La tranquillité des cimes du Bürgenstock ne restera sans doute dans les annales diplomatiques que sur les photos. Les 15 et 16 juin, sauf miracle dans les trois prochaines semaines (ce que personne ne voit venir), signeront l’échec des tentatives diplomatiques helvétiques pour ouvrir enfin un canal de négociation entre l’Ukraine et la Russie. Place donc à un sommet pour rien, malgré les appels du président ukrainien à ses alliés occidentaux pour qu’ils se mobilisent et fassent le déplacement en Suisse? Avouons-le: on risque bien de voir flotter le drapeau rouge à croix-blanche sur une réunion déconnectée des réalités.

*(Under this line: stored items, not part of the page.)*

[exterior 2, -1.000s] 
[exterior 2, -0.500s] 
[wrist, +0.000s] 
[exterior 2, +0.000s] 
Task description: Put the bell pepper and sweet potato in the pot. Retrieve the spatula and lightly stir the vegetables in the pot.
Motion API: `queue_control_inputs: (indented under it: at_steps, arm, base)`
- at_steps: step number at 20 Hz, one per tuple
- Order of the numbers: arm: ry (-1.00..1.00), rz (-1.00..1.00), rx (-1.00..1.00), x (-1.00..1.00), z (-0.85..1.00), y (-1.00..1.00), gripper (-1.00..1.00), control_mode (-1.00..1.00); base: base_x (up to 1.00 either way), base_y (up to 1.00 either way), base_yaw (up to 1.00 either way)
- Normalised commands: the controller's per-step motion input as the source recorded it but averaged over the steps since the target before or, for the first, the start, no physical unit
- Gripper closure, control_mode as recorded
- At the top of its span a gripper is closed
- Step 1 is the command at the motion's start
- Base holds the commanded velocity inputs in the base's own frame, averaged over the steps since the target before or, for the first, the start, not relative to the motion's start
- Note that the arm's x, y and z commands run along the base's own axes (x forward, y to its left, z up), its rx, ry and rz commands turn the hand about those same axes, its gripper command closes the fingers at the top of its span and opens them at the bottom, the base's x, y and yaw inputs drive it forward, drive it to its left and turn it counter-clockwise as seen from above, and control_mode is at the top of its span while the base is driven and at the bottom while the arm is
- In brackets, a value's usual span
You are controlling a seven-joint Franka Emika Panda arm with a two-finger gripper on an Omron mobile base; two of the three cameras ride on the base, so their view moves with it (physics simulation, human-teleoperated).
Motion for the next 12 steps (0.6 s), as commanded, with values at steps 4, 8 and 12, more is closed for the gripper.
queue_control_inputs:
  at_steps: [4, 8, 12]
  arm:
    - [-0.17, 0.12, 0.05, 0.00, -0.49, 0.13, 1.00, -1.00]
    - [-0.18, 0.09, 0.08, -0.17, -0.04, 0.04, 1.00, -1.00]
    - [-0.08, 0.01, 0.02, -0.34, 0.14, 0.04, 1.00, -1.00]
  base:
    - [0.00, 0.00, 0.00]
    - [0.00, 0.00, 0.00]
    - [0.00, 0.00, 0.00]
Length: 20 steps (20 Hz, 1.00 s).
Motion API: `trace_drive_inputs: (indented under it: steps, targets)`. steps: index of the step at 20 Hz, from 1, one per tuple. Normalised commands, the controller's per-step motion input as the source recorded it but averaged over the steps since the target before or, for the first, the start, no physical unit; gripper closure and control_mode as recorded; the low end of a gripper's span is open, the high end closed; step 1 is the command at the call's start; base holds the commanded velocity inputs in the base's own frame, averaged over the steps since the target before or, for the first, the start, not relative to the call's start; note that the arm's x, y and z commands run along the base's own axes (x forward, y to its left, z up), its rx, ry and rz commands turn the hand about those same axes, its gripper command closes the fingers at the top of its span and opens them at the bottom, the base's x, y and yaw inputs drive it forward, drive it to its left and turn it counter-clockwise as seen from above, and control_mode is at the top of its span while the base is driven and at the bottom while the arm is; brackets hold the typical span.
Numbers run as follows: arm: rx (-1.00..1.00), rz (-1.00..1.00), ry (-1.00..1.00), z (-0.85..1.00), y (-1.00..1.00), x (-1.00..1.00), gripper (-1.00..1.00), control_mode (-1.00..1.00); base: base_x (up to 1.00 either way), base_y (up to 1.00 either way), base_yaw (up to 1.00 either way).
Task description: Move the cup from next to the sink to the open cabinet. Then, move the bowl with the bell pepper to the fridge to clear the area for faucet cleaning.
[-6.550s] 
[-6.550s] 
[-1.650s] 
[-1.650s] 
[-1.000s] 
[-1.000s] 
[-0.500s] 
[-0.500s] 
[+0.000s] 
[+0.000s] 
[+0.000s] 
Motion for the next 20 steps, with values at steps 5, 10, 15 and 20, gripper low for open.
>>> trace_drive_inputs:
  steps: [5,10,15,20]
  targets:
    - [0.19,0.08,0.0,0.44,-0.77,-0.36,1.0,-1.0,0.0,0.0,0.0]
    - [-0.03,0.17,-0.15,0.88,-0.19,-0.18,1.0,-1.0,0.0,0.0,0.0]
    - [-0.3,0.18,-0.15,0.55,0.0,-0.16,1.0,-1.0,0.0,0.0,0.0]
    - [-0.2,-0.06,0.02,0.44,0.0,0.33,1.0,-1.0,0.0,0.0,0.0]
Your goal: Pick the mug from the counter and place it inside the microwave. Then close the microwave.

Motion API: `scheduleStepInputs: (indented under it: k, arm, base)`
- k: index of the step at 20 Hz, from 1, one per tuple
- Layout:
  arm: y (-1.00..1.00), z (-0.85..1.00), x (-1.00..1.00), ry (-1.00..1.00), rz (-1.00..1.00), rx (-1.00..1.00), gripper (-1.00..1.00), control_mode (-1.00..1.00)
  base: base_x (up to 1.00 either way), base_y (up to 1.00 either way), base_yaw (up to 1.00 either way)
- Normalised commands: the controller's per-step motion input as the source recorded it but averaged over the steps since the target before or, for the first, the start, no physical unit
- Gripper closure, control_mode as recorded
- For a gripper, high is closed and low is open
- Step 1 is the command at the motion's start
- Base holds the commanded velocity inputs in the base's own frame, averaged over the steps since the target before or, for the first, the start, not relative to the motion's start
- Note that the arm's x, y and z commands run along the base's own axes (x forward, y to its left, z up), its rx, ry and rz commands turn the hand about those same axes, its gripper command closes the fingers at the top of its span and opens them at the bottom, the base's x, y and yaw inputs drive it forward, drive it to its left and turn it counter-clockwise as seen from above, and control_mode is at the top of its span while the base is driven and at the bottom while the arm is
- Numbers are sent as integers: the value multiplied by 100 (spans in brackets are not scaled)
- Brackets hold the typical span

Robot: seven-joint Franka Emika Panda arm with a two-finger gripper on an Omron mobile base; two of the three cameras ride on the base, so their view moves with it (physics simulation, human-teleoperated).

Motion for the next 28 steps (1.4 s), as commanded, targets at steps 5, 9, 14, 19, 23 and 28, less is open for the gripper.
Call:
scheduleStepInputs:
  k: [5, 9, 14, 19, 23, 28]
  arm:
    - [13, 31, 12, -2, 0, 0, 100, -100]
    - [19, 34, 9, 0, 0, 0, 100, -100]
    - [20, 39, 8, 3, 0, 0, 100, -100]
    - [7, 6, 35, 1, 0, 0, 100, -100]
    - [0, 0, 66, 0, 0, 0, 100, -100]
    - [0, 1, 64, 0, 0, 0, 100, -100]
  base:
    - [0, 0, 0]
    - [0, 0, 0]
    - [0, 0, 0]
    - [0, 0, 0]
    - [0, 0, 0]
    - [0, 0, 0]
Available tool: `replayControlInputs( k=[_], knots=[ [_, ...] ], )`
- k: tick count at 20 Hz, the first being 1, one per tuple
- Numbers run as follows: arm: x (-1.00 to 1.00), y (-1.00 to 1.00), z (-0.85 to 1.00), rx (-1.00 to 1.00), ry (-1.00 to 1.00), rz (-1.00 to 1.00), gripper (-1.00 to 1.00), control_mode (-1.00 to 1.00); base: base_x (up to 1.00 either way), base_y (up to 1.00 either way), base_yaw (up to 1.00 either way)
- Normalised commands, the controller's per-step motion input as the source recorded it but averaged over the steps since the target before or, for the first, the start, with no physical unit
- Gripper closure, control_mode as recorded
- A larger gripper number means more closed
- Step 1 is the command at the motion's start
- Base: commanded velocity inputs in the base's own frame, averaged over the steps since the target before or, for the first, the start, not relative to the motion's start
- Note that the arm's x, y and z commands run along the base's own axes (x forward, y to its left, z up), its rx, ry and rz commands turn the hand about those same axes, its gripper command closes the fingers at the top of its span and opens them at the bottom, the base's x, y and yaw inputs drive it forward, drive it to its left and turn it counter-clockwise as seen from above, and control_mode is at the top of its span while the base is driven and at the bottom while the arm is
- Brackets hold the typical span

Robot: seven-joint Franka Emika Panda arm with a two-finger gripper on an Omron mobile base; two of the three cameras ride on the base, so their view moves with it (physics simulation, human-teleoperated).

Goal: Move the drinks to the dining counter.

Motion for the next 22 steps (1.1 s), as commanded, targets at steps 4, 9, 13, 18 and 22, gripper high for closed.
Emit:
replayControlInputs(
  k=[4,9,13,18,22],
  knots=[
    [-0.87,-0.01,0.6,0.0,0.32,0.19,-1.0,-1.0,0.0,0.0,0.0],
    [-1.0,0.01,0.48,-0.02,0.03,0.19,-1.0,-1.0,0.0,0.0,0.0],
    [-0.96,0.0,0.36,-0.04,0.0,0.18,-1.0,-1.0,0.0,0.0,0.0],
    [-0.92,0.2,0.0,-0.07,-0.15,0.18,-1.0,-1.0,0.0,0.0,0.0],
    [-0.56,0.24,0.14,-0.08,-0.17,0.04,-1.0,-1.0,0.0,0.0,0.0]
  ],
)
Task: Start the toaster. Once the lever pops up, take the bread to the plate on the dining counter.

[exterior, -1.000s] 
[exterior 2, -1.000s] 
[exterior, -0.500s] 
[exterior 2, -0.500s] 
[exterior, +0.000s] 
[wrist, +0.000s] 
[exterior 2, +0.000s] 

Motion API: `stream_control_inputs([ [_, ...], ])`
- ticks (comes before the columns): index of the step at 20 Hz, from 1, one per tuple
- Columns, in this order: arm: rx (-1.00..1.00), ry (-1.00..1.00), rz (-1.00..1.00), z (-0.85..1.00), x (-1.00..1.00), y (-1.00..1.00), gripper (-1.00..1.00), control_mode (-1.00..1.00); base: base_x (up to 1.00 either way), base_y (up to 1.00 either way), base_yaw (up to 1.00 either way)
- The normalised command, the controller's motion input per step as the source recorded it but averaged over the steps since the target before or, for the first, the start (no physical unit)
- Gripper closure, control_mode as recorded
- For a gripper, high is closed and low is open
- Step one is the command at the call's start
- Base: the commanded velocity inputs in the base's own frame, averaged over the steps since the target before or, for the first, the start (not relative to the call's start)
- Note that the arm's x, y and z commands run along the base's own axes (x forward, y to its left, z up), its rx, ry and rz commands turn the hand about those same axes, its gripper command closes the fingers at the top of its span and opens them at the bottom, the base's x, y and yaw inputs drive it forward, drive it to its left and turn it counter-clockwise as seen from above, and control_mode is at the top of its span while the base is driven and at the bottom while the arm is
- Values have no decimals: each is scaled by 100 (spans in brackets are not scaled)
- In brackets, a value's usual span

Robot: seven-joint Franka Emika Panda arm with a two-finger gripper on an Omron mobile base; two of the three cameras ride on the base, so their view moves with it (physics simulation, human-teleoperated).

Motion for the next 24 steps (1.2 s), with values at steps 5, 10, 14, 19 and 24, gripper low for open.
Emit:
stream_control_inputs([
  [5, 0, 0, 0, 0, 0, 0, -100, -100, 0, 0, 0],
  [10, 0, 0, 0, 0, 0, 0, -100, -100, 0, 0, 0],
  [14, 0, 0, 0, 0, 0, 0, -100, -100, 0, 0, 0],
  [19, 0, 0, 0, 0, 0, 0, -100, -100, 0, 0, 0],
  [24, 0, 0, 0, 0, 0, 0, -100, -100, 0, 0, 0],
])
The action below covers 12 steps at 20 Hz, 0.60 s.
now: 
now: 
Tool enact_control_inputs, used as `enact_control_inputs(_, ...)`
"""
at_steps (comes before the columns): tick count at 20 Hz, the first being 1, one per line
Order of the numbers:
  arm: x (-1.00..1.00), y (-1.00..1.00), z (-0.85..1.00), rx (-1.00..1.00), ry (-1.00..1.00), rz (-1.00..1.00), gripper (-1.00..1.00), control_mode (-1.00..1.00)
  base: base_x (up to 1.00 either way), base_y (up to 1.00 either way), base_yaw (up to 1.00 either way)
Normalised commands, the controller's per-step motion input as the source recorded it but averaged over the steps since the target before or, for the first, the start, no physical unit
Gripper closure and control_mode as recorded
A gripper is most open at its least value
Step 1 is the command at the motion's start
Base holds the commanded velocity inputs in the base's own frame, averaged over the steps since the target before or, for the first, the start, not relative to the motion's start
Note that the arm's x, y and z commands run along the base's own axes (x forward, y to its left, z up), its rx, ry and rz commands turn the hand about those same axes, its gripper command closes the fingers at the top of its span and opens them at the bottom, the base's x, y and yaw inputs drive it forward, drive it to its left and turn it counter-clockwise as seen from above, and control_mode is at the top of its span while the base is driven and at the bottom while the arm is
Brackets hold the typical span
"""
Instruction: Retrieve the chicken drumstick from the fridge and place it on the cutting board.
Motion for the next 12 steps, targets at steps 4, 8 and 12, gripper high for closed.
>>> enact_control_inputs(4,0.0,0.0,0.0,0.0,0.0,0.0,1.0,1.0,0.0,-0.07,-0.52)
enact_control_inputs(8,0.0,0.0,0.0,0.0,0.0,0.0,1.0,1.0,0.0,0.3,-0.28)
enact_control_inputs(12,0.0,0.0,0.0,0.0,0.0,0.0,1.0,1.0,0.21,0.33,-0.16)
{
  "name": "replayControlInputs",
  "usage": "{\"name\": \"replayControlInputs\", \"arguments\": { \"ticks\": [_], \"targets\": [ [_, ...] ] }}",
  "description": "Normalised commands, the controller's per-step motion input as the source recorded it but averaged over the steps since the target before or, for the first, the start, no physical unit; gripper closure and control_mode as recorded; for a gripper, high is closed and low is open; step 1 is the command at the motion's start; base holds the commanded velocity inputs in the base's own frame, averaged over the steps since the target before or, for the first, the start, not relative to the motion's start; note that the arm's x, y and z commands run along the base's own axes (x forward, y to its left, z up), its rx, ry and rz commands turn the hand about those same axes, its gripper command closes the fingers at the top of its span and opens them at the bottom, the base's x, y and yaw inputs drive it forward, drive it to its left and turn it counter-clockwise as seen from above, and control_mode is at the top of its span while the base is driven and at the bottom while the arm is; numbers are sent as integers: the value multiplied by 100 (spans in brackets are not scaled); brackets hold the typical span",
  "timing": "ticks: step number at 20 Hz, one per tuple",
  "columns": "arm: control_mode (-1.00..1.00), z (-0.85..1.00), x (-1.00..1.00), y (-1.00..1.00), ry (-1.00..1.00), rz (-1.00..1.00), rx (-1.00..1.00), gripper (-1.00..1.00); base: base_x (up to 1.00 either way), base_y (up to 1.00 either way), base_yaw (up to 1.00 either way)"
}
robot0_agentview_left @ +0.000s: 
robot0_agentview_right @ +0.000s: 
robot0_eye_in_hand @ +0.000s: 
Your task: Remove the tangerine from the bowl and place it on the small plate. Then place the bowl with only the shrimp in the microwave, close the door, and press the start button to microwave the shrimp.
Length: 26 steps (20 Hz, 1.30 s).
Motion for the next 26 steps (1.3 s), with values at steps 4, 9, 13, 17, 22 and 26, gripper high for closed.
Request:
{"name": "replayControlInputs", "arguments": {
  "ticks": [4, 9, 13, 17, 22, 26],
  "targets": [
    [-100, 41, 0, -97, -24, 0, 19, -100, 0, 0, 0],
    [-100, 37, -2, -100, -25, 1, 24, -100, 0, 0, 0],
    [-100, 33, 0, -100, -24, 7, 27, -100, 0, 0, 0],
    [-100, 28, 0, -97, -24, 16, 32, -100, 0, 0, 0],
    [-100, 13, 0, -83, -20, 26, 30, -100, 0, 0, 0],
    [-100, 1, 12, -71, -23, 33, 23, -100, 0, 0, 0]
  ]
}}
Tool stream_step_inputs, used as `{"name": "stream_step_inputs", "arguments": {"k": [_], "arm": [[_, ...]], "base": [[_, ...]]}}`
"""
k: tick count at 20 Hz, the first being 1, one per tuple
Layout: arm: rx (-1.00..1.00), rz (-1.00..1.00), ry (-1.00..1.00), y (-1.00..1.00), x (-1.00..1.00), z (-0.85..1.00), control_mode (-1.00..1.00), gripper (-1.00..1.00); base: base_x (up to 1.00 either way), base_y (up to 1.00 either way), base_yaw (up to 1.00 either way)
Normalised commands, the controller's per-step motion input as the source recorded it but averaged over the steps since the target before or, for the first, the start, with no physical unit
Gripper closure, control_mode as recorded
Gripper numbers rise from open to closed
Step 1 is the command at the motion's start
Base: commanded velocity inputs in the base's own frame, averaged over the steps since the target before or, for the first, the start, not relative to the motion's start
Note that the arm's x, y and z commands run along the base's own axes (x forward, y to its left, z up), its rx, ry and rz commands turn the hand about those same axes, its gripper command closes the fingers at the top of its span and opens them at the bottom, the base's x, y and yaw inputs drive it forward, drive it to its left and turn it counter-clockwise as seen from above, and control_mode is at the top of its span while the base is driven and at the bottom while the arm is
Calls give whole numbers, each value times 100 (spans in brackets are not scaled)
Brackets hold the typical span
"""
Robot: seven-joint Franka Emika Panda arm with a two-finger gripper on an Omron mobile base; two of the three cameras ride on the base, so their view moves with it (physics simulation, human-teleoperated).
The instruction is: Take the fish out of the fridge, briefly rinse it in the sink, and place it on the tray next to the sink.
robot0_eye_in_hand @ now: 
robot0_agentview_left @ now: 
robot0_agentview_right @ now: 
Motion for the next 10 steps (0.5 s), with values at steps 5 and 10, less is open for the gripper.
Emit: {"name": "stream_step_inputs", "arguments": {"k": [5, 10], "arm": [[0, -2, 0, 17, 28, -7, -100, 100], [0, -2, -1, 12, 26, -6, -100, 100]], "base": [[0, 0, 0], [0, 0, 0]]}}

Cette hypothèse frustrante ne signe pas, en soi, l’échec de la diplomatie suisse. Elle est juste le reflet des conditions sur les deux terrains qui comptent pour parvenir à un possible début de dénouement: celui des combats à l’est de l’Ukraine, et celui des rapports de force entre grandes puissances, au moment où un autre théâtre d’opérations, celui de Gaza, accapare l’attention des dirigeants et notamment de Joe Biden.
Poussée russe sur le front
Côté guerre d’abord: l’heure est à la poussée russe et à l’arrivée d’armes occidentales pour la contrer. On savait que mai et juin seraient des mois extraordinairement difficiles pour l’armée ukrainienne. C’est le cas. Imaginer que Zelensky négocie le dos au mur, et que Poutine ne cherche pas à maximiser son avantage militaire, n’a donc pas de sens. Les récentes purges décrétées par le maitre du Kremlin dans l’appareil militaire russe prouvent au contraire, selon les experts, que le Kremlin se prépare à une guerre longue. Pas question en outre pour Poutine, ulcéré par l'application suisse des sanctions européennes, de laisser la moindre chance aux pourparlers du Bürgentstock.
La question du rapport de force entre puissance est encore plus défavorable. Il existait une chance, début mai, que la Chine joue le jeu de la diplomatie. Pour l’heure, la réponse venue de Pékin est négative. La Chine observe. Elle soigne son allié russe, en affirmant qu’elle ne lui fournit pas d’armes. Tous les dirigeants, à Pékin comme à Moscou ou dans les autres capitales qui soutiennent la Russie ou commercent avec elle, attendent en fait la date qui manque au puzzle géopolitique: celle de l’élection présidentielle américaine le 5 novembre.
Très mal barré
Un sommet très mal barré: ainsi est l’incontournable réalité que le succès de la diplomatie hôtelière suisse, dans la foulée du sommet du G7 Italien dans les Pouilles, ne parviendra pas à transformer en succès. La question est maintenant de savoir si Berne doit persister, et maintenir d’autres rendez-vous après celui du Bürgenstock, pour initier un processus de paix, ou s’il faut accepter que d’autres, comme la Turquie, sont mieux placés pour organiser de futures négociations.
Il est, sur ce plan, trop tôt pour le dire. Les Européens, comme les États-Unis, ont intérêt à ce que le message de la paix soit asséné sur ce continent qui va commémorer le 6 juin le 80e anniversaire du débarquement allié en Normandie. Il ne faudra pas lâcher prise après la réunion du Bürgenstock. Même si celle-ci démontre que la neutralité et les bons offices helvétiques sont, dans ce conflit ukrainien, devenus d’inefficaces vertus.